#### What you are asked to do
Extract the lines that carry the string "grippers" from the listing.

#### Data provided
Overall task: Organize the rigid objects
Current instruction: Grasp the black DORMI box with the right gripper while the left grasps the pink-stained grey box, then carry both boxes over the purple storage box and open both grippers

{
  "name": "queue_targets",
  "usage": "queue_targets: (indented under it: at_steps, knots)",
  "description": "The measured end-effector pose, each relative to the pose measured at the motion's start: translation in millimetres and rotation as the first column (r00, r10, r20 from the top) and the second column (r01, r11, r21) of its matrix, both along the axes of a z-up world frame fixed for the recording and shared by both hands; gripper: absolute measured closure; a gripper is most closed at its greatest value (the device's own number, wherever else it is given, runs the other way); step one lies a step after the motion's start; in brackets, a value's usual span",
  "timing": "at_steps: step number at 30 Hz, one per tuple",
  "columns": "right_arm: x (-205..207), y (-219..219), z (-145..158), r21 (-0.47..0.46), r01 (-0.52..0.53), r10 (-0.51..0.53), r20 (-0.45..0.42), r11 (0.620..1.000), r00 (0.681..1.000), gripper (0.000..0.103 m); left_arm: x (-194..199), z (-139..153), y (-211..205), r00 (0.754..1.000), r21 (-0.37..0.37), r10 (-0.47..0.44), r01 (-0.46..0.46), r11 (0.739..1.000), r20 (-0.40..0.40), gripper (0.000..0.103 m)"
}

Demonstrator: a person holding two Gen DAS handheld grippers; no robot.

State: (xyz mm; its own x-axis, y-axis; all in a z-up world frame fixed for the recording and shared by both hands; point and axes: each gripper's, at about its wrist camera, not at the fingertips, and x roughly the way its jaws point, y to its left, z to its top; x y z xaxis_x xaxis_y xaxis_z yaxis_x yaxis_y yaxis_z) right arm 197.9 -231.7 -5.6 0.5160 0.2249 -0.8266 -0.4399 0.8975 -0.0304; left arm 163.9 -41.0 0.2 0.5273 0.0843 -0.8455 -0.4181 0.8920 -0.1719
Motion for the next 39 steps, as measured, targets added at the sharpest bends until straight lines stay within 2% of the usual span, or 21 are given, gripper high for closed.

#### Task solution
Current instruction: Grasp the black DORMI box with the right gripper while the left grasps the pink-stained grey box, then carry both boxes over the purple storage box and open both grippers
Demonstrator: a person holding two Gen DAS handheld grippers; no robot.

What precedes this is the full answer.